In the entries below, find the line with "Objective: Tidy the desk" and print exactly every line from there up to and including the line with "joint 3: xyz", with no other lines.

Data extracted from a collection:

____

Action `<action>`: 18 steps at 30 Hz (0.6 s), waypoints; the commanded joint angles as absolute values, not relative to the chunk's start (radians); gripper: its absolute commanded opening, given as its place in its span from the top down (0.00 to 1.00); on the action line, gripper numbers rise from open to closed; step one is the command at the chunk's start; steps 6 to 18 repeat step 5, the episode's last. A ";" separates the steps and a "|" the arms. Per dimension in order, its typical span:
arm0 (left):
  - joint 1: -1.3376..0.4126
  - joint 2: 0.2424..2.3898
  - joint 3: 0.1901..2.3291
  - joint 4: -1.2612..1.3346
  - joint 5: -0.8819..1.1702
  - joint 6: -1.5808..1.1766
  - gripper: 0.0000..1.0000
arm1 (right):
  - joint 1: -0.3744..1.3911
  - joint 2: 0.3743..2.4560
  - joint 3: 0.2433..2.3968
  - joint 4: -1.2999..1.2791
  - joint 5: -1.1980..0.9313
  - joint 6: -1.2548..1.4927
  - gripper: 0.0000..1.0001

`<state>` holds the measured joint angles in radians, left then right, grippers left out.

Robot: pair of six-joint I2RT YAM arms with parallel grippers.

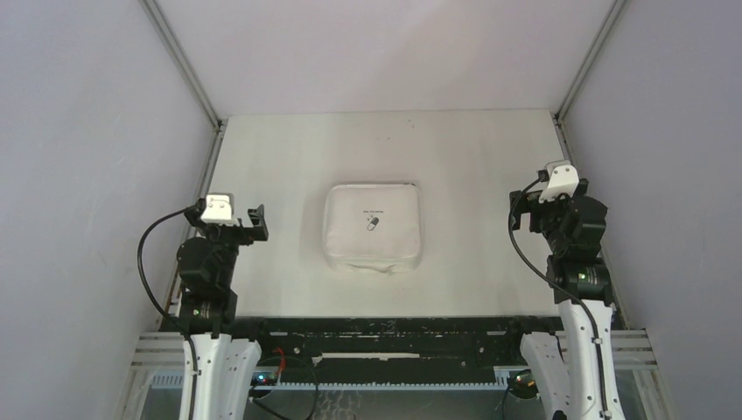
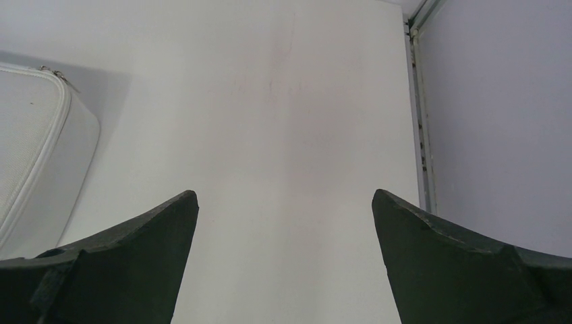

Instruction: Organize the medicine kit

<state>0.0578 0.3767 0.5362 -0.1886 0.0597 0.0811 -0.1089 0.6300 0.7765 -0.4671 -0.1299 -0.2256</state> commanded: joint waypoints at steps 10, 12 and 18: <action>0.063 0.353 0.521 -0.132 0.077 0.090 0.01 | -0.114 0.624 0.778 -0.421 -0.094 -0.216 0.00; 0.063 0.353 0.521 -0.132 0.077 0.090 0.01 | -0.114 0.624 0.778 -0.421 -0.094 -0.216 0.00; 0.063 0.353 0.521 -0.132 0.077 0.090 0.01 | -0.114 0.624 0.778 -0.421 -0.094 -0.216 0.00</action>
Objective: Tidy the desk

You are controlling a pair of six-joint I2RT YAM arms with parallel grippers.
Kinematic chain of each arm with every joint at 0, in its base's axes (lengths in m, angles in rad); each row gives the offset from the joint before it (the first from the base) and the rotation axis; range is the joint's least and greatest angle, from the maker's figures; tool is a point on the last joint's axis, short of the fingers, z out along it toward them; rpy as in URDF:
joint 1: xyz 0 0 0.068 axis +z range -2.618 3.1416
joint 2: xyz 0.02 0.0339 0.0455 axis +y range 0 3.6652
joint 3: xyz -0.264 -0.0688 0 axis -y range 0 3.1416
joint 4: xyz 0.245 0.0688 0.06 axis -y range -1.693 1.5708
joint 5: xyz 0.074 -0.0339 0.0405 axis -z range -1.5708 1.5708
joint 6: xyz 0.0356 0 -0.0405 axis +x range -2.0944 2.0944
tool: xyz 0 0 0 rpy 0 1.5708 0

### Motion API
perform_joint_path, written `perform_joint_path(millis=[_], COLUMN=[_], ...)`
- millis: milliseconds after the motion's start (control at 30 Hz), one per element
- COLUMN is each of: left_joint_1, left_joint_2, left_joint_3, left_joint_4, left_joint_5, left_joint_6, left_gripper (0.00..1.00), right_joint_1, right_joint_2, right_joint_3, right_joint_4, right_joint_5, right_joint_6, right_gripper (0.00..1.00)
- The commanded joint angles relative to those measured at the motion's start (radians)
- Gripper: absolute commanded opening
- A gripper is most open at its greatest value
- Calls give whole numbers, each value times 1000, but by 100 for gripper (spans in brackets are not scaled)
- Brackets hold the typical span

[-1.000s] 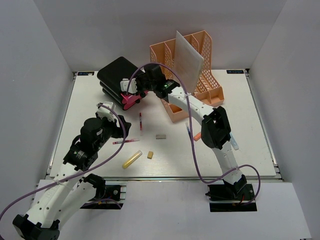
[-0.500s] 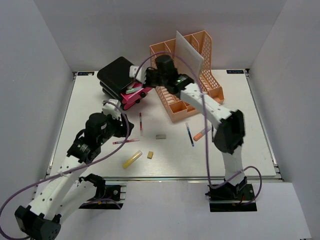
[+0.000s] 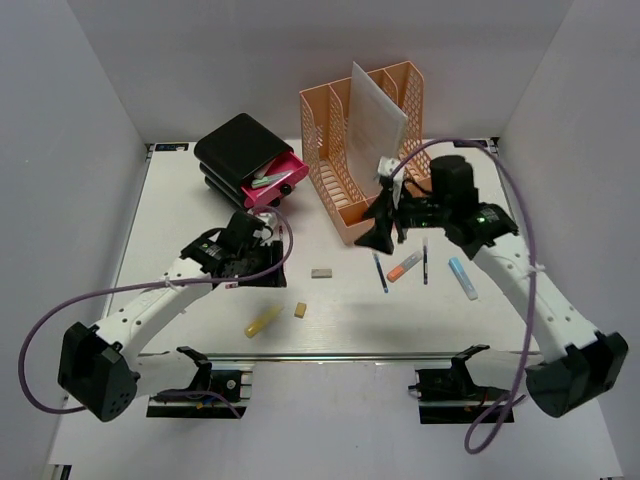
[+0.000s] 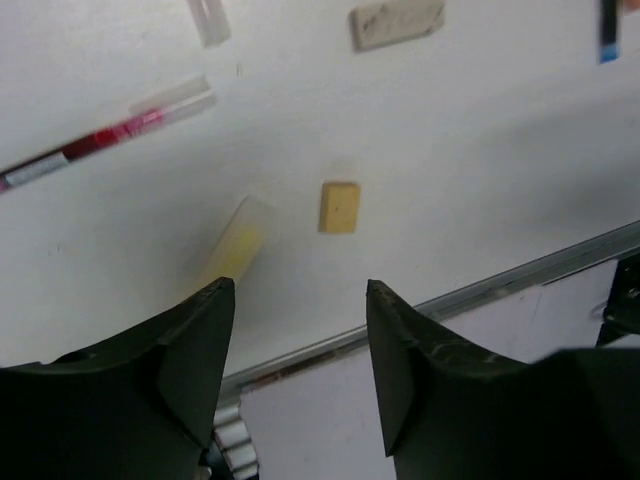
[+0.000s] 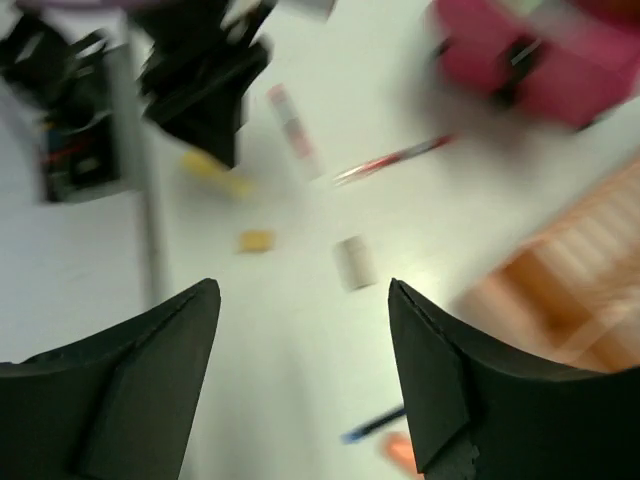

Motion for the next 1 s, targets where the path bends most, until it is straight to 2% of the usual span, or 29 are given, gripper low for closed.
perform_joint_path(millis=[0, 33, 100, 167, 333, 433, 633, 967], left_joint_1=[-50, -62, -97, -128, -168, -197, -226, -217], left_joint_2=[20, 35, 76, 104, 202, 239, 302, 411], left_joint_3=[-4, 0, 17, 23, 27, 11, -7, -21], left_joint_4=[-100, -107, -114, -108, -102, -94, -52, 22], left_joint_5=[-92, -159, -198, -242, -260, -261, -312, -309], left_joint_6=[-88, -103, -112, -117, -111, -106, -62, 20], left_gripper=[67, 68, 72, 73, 73, 72, 71, 65], right_joint_1=[-40, -51, -72, -86, -118, -133, -164, -207], right_joint_2=[32, 24, -14, -44, -85, -93, -114, -127], right_joint_3=[-137, -162, -232, -266, -338, -349, -355, -367], right_joint_4=[-85, -65, 8, 60, 68, 73, 70, 87], right_joint_5=[-314, -333, -369, -338, -328, -319, -333, -343], right_joint_6=[34, 37, 46, 40, 12, 3, 1, 12], right_gripper=[74, 73, 71, 67, 54, 51, 51, 52])
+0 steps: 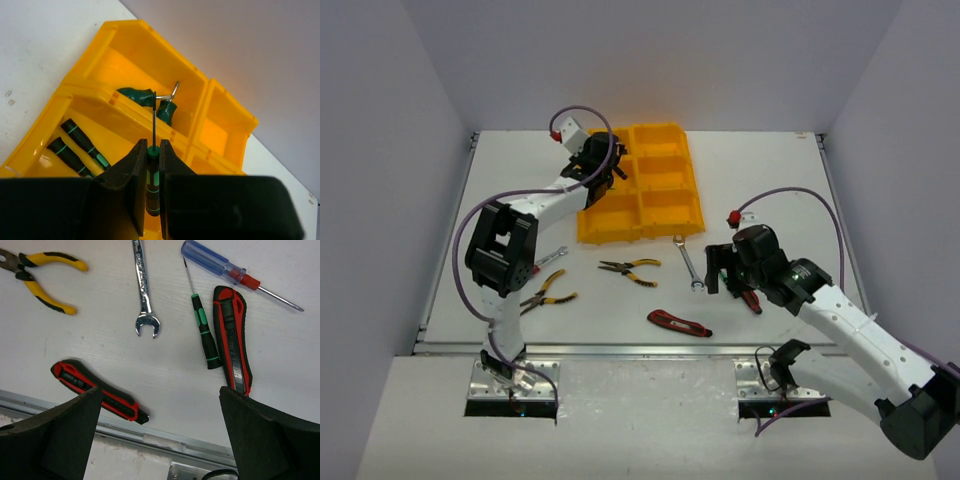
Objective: Sort the tools into containers
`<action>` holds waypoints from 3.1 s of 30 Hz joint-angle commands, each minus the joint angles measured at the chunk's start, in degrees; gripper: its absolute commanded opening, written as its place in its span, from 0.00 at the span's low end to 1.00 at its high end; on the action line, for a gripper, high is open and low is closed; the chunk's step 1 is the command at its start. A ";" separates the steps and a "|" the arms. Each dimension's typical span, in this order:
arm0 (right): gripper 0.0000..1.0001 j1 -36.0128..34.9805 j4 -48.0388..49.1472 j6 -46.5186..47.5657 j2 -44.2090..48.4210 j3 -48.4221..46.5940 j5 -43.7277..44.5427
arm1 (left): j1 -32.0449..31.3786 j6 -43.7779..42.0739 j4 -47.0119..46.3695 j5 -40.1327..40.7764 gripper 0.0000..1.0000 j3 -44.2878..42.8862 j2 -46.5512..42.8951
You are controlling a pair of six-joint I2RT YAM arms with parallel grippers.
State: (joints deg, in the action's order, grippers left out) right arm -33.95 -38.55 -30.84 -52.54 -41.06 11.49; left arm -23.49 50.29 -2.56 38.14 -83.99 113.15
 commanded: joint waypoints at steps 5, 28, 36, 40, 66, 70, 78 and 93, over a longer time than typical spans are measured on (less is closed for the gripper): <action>0.99 0.55 0.85 2.34 -9.78 -1.85 1.22 | 0.32 4.60 -2.24 -7.36 0.81 2.29 -2.85; 0.41 9.13 7.83 11.82 -38.15 -7.55 -0.34 | -5.25 -8.52 1.63 -21.16 1.00 46.02 -69.83; 0.32 9.34 8.76 12.82 -43.97 -7.37 0.91 | -5.25 -11.53 6.08 -26.42 1.00 47.25 -71.41; 0.23 9.31 9.99 11.62 -43.94 -6.43 -1.60 | -5.34 -10.65 4.46 -29.59 1.00 48.74 -69.61; 0.00 5.93 21.26 4.62 -0.02 -3.79 -43.37 | -17.38 -2.11 -42.17 -65.82 0.88 39.70 -34.85; 0.00 5.63 22.31 3.51 0.22 -4.71 -46.03 | -19.09 -2.81 -39.97 -64.98 0.68 36.71 -31.51; 0.18 5.56 20.85 3.10 1.35 -5.90 -35.20 | -19.41 -6.43 -33.02 -62.51 0.00 33.32 -30.52; 0.99 5.56 4.63 -4.43 11.16 -1.62 -1.07 | 0.89 -1.32 1.30 -1.67 0.00 11.25 -20.81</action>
State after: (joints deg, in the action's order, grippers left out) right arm -28.53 -32.86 -32.97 -42.68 -44.50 4.98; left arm -24.42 44.96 -4.19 22.45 -67.12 86.18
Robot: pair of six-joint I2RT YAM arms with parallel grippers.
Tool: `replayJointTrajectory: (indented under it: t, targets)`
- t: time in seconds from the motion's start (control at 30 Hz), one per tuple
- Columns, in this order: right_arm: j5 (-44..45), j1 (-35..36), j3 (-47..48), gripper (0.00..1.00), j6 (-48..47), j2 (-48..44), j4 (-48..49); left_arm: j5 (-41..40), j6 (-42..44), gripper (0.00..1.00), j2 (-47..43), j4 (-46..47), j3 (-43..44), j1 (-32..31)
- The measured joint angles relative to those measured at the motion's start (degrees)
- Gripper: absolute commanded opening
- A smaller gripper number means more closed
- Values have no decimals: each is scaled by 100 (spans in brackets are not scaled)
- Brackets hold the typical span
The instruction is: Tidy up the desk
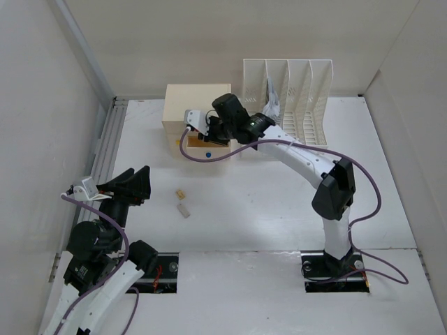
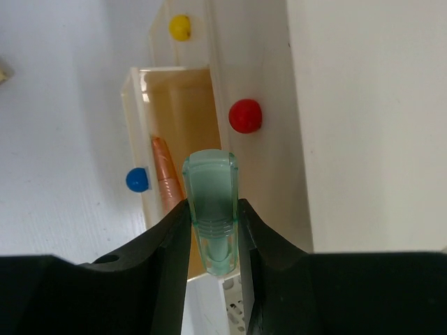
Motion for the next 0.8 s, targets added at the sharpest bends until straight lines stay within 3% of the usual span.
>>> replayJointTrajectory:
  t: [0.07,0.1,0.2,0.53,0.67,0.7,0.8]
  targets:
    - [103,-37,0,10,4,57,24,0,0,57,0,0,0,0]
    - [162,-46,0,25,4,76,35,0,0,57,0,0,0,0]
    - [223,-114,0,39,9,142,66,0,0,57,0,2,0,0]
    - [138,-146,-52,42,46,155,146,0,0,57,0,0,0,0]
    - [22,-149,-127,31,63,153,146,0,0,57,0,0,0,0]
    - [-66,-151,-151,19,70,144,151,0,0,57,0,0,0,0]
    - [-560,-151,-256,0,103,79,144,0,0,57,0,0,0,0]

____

_RESULT FOR THIS TASK_
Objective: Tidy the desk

You are controlling a pair of six-joint I2RT YAM arms with parallel grippers.
Kinematic chain of each arm with every joint at 0, in its base's axes (lengths in m, angles in rad); each row gives the offset from the joint before it (the first from the base) and the rotation axis; range is the joint's least and greatest angle, from the maker's figures; tool is a point on the last joint's axis, short of the fingers, z out along it toward them; rpy as in URDF:
joint 1: xyz 0 0 0.068 axis +z range -2.618 3.1416
joint 2: xyz 0.02 0.0339 0.0455 axis +y range 0 3.6652
joint 3: xyz -0.264 -0.0688 0 axis -y range 0 3.1416

Nothing further belongs to this answer.